Now, well, now communication all takes place virtually with each individual immersed in talking to an invisible someone on an iPhone. The person across from you no longer exists. And the landscape outside the window? The world has shrunk yet somehow also become unlimited in size and scope.
Reflections on reflections in a moving train
Back in 1990 perhaps.
The journey is about to begin. We find a seat next to a window. There’s a girl across the way, filing her nails, and she could be pretty if she used a bit of makeup. She might be Russian, surely not Italian. She laughs, hands the girl across from her a printed paper. We glance outside at the usual view of tracks, other trains. Not all that interesting unless one thinks of how Sheeler might have drawn it, with a ruler and a T-square. The train begins to move. Slowly. The station is left behind, giving way in the bright sunlight to low buildings then to fields and green grass. The girl gets up, opens the window at the top (one could still open the windows then) and takes a picture. Even though there doesn’t seem to be much to take a picture of. The train moves faster, we catch fleeting glimpses of countryside. If only we could reach out and pick some of those red poppies, or the roses turning the shell of a half-ruined station along the tracks into a romantic subject. It is all out of reach, untouchable. There’s the glass between us and the world out there. What we see is an elsewhere, a continuously changing elsewhere.

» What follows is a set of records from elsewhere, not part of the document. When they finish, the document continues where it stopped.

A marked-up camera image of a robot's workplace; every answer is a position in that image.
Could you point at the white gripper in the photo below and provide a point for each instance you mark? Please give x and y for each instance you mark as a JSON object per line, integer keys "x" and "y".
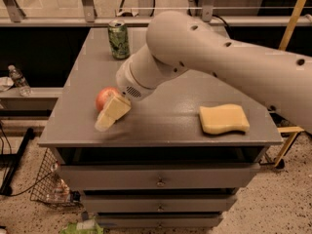
{"x": 128, "y": 81}

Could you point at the red apple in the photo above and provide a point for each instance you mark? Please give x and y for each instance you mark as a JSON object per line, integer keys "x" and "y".
{"x": 103, "y": 96}

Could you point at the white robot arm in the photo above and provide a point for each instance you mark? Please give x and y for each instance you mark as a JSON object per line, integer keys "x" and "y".
{"x": 176, "y": 42}

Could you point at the green soda can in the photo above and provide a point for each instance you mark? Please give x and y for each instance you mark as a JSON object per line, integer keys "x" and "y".
{"x": 118, "y": 39}

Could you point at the grey drawer cabinet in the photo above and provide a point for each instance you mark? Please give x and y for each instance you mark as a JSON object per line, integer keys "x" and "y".
{"x": 163, "y": 129}

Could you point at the top grey drawer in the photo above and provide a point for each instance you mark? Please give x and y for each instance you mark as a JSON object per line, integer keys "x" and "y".
{"x": 158, "y": 177}

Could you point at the grey drawer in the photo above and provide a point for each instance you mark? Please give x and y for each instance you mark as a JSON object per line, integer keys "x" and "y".
{"x": 159, "y": 220}
{"x": 158, "y": 203}
{"x": 158, "y": 177}

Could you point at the middle grey drawer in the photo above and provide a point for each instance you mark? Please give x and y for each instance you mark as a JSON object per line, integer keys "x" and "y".
{"x": 158, "y": 203}

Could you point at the clear plastic water bottle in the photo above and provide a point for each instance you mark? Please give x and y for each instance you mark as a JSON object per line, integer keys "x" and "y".
{"x": 19, "y": 81}

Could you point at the yellow sponge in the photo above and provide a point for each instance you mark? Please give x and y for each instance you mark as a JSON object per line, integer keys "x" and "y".
{"x": 223, "y": 119}

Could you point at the crumpled white paper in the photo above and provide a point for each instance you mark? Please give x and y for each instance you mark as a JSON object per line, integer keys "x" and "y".
{"x": 6, "y": 83}

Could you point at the bottom grey drawer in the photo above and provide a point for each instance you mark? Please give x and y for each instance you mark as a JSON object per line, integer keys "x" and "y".
{"x": 159, "y": 220}

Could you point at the black metal stand leg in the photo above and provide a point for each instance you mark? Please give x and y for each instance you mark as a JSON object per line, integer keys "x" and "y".
{"x": 12, "y": 161}

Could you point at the green white package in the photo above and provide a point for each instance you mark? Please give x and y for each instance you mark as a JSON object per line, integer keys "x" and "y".
{"x": 85, "y": 227}

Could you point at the wire mesh basket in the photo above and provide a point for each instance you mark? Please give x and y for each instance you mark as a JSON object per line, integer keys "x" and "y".
{"x": 49, "y": 189}

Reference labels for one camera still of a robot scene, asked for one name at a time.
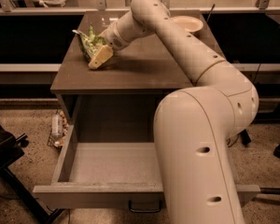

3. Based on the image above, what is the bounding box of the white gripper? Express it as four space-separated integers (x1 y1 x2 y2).
89 22 128 70

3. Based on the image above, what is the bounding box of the green jalapeno chip bag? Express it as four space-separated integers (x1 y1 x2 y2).
74 25 106 62

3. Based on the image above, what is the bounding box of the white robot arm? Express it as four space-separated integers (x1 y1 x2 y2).
90 0 259 224

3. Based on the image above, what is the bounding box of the grey cabinet with glossy top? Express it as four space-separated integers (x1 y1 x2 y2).
49 10 226 125

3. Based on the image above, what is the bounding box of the open grey top drawer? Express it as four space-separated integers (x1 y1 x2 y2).
33 94 261 210

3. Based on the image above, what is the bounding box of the white paper bowl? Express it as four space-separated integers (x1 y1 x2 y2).
172 16 203 34

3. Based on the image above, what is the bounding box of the black office chair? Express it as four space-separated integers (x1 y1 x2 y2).
0 124 63 224

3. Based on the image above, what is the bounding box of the black stand base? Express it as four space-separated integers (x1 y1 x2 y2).
240 130 251 146

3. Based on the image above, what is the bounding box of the black metal drawer handle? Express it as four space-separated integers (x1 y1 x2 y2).
128 201 162 214

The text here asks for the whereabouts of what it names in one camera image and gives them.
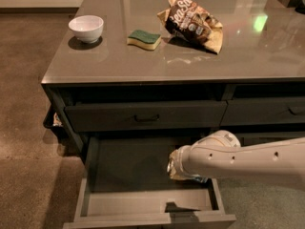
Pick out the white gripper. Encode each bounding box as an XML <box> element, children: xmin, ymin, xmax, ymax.
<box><xmin>167</xmin><ymin>145</ymin><xmax>191</xmax><ymax>180</ymax></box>

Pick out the redbull can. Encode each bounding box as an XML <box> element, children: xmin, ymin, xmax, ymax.
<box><xmin>184</xmin><ymin>175</ymin><xmax>208</xmax><ymax>183</ymax></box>

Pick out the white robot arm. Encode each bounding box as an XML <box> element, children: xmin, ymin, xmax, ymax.
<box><xmin>167</xmin><ymin>130</ymin><xmax>305</xmax><ymax>187</ymax></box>

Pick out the open grey middle drawer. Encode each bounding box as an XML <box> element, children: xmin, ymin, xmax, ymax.
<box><xmin>63</xmin><ymin>136</ymin><xmax>236</xmax><ymax>229</ymax></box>

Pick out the grey top left drawer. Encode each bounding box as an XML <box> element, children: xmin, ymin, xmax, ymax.
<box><xmin>65</xmin><ymin>100</ymin><xmax>227</xmax><ymax>132</ymax></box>

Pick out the grey counter cabinet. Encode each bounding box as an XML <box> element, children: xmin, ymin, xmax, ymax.
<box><xmin>42</xmin><ymin>0</ymin><xmax>305</xmax><ymax>138</ymax></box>

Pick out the grey top right drawer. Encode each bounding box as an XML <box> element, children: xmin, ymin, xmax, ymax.
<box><xmin>221</xmin><ymin>97</ymin><xmax>305</xmax><ymax>126</ymax></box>

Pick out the green and yellow sponge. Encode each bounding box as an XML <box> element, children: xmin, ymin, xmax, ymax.
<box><xmin>127</xmin><ymin>30</ymin><xmax>161</xmax><ymax>51</ymax></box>

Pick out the black bin beside cabinet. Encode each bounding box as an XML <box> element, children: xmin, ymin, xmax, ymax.
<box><xmin>43</xmin><ymin>106</ymin><xmax>66</xmax><ymax>138</ymax></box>

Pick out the brown seaweed snack bag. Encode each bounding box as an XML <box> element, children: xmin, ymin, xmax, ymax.
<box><xmin>157</xmin><ymin>0</ymin><xmax>223</xmax><ymax>54</ymax></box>

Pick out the white ceramic bowl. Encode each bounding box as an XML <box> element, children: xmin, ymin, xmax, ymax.
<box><xmin>69</xmin><ymin>15</ymin><xmax>104</xmax><ymax>43</ymax></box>

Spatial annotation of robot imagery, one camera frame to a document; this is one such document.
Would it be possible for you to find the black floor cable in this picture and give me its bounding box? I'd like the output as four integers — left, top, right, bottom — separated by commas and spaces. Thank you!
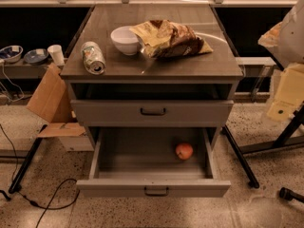
0, 123, 81, 228

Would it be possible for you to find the yellow brown chip bag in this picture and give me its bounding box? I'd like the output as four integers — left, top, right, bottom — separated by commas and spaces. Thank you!
130, 20, 213, 58

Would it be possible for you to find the green white soda can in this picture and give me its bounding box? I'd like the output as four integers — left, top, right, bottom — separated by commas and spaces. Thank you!
81, 41, 105, 75

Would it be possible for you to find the grey drawer cabinet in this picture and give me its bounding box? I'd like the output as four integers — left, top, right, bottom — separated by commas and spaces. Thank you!
61, 3, 243, 143

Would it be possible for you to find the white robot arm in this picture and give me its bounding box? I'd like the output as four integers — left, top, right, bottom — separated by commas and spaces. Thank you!
258, 0, 304, 121

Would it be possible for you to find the blue patterned bowl left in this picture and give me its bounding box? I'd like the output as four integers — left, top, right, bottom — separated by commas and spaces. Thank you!
0, 46, 23, 64

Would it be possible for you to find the brown cardboard box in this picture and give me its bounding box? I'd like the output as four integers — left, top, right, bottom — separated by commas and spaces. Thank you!
27, 64, 94, 151

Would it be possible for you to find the black metal stand frame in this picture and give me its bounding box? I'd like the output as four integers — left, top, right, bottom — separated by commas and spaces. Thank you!
221, 104, 304, 189

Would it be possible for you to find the red apple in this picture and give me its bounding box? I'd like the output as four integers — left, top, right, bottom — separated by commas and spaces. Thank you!
176, 142, 193, 161

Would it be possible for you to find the white paper cup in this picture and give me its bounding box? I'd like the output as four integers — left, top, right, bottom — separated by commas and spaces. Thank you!
47, 45, 65, 66

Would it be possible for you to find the black left table leg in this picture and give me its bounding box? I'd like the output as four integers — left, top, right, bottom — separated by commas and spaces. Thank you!
9, 137, 43, 194

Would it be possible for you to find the blue patterned bowl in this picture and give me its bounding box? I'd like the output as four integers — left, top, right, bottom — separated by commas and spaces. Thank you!
24, 48, 48, 66
0, 46, 23, 64

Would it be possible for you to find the black caster wheel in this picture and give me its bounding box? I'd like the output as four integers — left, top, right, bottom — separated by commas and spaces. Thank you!
279, 187, 304, 203

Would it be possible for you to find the closed grey upper drawer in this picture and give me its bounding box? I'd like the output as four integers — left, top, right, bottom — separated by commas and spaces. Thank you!
71, 100, 234, 127

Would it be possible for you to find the blue patterned bowl right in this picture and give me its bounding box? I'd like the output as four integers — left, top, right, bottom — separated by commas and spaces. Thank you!
24, 48, 48, 66

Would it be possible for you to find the open grey middle drawer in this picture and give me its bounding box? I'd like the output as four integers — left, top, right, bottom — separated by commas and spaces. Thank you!
77, 127, 231, 198

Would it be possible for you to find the white ceramic bowl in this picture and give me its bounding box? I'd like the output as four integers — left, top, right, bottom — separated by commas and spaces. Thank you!
110, 26, 141, 55

Then suddenly the train enters a tunnel. The outer world disappears and the world we see is somehow thrown back at us. Real reflections in the window, reflections of the touchable reality, which is still untouchable. Moving, we now are the ones moving, changing the way we see ourselves and others. Till suddenly the train emerges from the tunnel and we disappear, swallowed up by the brilliant world outside. Those fleeting scenes outside are constantly changing, defined by the window frame, inside we have the reality of what we can see and touch, the reflection is the world thrown back at us in that interface of glass.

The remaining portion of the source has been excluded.